I moved through the massive walk-in closet, a cavern of couture and diamonds, and felt nothing. These things weren't mine. They were props. I took only the things that felt like me: a worn copy of a poetry book my mother had given me, a faded photograph of my parents, my lucky paintbrush.
As I was zipping the suitcase, a wave of exhaustion hit me so hard I had to sit down on the bed. It was a deep, bone-weary fatigue that had been clinging to me for weeks. I'd blamed it on stress, on the emotional toll of my failing marriage.
Then a wave of nausea rolled through me, sharp and sudden. I rushed to the bathroom, my stomach heaving. I gripped the cold marble of the vanity, staring at my pale reflection in the mirror.
My mind started racing, connecting the dots I had refused to see. The fatigue. The nausea. The strange metallic taste in my mouth some mornings.
I counted the days. My blood ran cold.
No. It couldn't be. It was impossible.
Dante and I... we hadn't shared a bed with any real intimacy in over a year. Our interactions were scheduled, perfunctory. A duty he performed with cold efficiency once a month, a grim reminder of his claim on me. An act of possession, not passion. An obligation to produce an heir he never seemed to truly want.
A single, horrifying memory surfaced. Six weeks ago. After a rare, tense family dinner. He had come to my room smelling of whiskey and someone else's perfume. He hadn't been gentle. It was rough, detached, and over in minutes. An assertion of his rights. A reminder that my body, like everything else in his life, belonged to him.
My hand flew to my stomach. My heart hammered against my ribs, a frantic, trapped bird.
I ran out of the apartment, not even bothering to grab a coat. I went to the 24-hour pharmacy down the street, my hands shaking so badly I could barely swipe my credit card. The pharmacist gave me a strange look, her eyes wide as she took in my silk pajamas under a hastily thrown-on trench coat.
Back in the penthouse, in the cold, sterile guest bathroom I used as my own, I took the test.

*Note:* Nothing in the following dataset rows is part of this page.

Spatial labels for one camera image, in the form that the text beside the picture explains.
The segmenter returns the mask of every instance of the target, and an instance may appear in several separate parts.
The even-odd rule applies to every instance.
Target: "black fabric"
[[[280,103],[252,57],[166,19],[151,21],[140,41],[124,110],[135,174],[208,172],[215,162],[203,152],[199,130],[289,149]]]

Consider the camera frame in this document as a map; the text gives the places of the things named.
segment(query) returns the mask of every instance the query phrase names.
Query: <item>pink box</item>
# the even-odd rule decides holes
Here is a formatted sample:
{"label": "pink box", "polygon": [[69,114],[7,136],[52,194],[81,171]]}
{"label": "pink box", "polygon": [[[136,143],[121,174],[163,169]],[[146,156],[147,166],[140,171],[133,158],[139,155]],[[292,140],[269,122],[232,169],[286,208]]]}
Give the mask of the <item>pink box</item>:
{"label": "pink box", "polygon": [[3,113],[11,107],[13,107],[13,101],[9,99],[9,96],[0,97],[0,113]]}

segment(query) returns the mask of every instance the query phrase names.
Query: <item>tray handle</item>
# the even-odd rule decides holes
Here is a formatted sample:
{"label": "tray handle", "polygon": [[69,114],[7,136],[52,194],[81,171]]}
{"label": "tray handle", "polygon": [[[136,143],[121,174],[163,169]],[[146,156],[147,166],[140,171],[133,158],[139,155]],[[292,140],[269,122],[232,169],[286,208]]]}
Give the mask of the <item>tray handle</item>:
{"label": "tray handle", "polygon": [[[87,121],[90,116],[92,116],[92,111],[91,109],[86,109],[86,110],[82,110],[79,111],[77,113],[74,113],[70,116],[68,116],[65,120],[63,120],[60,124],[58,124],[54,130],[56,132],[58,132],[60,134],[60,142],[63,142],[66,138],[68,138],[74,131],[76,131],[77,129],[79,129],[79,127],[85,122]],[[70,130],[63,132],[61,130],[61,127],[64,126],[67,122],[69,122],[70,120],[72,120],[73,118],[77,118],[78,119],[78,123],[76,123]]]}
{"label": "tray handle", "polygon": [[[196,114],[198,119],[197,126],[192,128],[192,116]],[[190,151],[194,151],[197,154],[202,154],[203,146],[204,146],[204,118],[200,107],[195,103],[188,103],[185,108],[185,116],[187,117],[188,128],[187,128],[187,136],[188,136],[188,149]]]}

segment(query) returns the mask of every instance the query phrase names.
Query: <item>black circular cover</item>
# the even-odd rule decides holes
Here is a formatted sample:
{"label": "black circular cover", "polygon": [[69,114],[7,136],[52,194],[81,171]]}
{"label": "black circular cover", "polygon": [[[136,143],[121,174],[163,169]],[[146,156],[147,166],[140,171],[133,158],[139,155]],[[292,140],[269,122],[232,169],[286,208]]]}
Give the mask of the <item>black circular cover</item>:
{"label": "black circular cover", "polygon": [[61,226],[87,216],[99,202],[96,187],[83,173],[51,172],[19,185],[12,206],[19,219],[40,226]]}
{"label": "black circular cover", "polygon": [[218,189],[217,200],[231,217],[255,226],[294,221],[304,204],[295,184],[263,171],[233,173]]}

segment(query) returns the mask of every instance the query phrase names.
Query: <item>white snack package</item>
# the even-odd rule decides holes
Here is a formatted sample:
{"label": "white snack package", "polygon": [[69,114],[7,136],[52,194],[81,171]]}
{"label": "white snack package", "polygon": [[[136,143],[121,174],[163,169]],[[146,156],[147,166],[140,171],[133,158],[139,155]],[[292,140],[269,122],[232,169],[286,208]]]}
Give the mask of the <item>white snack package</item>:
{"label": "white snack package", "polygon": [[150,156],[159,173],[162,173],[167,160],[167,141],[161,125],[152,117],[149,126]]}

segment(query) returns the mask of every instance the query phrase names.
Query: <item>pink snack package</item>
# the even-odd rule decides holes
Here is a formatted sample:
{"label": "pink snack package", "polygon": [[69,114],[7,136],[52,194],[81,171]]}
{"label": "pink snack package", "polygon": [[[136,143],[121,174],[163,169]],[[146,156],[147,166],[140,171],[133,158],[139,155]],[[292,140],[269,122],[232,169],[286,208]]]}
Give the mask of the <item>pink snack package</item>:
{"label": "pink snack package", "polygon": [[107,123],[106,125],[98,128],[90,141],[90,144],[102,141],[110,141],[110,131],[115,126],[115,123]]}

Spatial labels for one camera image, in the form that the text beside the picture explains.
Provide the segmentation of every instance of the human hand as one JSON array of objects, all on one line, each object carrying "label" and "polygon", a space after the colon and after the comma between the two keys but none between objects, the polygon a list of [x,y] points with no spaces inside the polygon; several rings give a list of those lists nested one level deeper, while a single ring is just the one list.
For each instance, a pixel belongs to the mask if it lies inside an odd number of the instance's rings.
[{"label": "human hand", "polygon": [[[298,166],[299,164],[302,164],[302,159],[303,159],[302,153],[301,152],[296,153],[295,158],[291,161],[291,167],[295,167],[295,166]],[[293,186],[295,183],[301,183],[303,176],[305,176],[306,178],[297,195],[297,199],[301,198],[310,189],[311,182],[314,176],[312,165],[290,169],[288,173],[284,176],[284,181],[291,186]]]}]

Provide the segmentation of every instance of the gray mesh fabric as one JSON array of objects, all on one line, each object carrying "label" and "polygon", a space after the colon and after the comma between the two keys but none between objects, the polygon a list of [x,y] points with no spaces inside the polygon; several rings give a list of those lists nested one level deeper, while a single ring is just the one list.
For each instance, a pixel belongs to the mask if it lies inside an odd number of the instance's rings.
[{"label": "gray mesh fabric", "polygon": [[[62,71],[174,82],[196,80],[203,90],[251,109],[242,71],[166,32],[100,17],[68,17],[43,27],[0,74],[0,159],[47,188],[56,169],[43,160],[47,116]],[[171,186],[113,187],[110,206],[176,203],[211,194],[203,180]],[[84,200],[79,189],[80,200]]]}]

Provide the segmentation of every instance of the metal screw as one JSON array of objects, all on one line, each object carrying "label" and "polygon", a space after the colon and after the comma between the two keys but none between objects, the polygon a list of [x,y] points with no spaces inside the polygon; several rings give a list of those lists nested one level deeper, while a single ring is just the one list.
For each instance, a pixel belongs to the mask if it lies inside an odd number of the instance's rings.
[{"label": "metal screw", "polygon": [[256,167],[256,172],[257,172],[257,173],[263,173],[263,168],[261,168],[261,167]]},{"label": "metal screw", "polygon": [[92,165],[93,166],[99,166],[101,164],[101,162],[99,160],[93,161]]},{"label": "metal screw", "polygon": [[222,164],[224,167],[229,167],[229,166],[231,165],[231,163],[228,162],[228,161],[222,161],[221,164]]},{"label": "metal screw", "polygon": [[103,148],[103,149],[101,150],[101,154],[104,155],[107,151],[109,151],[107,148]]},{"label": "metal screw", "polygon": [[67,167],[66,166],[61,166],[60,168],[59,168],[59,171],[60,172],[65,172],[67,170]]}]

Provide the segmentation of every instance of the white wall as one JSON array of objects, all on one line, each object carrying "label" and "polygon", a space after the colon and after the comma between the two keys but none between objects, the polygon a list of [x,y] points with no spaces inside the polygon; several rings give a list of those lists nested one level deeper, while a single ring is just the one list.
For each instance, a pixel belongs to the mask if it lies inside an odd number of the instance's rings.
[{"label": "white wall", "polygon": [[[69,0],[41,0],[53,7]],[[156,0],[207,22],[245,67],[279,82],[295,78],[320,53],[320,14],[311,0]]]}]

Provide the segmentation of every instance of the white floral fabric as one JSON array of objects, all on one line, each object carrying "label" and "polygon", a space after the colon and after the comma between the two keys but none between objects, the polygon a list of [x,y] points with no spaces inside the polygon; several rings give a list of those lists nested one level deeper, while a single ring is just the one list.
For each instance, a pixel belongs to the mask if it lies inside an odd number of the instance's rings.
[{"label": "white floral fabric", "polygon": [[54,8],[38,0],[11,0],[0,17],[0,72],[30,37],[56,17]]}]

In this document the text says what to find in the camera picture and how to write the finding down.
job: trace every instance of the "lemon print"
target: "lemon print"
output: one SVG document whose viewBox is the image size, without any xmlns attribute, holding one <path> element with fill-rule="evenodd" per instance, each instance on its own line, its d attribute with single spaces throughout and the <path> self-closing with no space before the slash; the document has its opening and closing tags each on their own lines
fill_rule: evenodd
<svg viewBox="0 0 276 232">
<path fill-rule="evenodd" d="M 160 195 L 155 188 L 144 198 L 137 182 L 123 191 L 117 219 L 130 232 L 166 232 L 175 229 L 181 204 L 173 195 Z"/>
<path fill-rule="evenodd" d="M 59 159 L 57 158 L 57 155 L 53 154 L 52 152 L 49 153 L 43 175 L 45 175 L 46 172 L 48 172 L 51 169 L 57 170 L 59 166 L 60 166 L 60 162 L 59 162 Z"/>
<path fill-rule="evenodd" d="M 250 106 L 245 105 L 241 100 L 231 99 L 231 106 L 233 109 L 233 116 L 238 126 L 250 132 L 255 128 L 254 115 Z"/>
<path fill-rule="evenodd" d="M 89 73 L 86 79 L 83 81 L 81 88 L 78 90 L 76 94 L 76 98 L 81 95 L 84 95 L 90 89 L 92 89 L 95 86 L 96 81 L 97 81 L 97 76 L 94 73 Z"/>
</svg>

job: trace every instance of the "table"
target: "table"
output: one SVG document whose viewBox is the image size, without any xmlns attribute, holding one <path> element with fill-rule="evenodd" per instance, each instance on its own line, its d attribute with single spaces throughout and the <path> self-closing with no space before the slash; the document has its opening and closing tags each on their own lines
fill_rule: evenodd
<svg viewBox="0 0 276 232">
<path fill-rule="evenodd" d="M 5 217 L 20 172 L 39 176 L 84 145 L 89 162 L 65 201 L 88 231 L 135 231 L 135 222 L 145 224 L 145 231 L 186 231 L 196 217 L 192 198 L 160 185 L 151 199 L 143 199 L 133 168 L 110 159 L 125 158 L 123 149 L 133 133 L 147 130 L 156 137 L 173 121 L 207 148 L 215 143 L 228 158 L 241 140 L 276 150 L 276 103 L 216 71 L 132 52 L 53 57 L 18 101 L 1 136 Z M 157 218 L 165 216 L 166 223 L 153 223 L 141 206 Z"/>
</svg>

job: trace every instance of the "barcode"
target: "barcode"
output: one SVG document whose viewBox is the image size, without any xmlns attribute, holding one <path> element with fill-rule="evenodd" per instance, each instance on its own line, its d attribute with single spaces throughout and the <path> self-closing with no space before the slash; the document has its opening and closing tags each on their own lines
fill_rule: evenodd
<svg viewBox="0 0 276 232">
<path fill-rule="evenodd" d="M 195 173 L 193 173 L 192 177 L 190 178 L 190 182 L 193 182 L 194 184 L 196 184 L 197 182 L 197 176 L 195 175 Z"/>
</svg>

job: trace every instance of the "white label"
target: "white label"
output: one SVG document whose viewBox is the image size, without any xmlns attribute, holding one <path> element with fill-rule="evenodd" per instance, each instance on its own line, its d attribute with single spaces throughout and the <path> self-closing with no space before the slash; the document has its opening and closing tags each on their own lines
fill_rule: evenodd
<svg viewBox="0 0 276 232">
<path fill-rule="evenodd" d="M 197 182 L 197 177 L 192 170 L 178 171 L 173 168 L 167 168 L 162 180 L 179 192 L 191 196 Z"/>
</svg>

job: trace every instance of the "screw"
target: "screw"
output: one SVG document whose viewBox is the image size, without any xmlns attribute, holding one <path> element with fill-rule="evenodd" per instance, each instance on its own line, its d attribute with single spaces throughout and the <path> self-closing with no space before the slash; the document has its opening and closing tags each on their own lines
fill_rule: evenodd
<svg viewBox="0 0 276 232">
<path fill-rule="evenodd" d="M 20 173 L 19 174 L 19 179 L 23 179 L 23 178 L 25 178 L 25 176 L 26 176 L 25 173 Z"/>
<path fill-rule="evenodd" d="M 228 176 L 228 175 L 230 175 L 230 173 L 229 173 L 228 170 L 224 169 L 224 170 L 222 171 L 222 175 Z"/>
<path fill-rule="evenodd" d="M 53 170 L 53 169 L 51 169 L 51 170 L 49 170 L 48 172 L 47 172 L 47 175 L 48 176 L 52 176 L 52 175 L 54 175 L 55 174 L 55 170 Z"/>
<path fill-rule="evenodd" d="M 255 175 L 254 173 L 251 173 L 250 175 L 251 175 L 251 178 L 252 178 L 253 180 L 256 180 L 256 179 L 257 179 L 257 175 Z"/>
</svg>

The two minutes I had to wait felt like a lifetime. Every second stretched into an eternity of dread. I paced the cold tile floor, my arms wrapped around myself. Please, no. Please, no. Not now.
The timer on my phone went off, a shrill, piercing sound in the silence.
I forced myself to look.
Two pink lines. Stark and undeniable against the white plastic.
Pregnant.
The test slipped from my fingers and clattered to the floor. My knees gave out, and I sank down, my back sliding against the cold wall. I was pregnant with the child of a man I was leaving. A man who saw me as a possession.
The baby... a child. A tiny, innocent life created from the ashes of a loveless marriage.
My plan to escape, to be free, to be just *Elara*, was suddenly gone. It evaporated like a mirage.
This was no longer about saving myself.
This was about saving my child. Saving them from Dante. From the cold, ruthless world of the Bratva. From a father who would see them not as a person to be loved, but as an heir. A legacy. Another asset to be controlled.
The fear that had been a quiet hum in the back of my mind became a roaring inferno. I had to get out. Not just for me anymore. I had to disappear so completely that he would never, ever find us.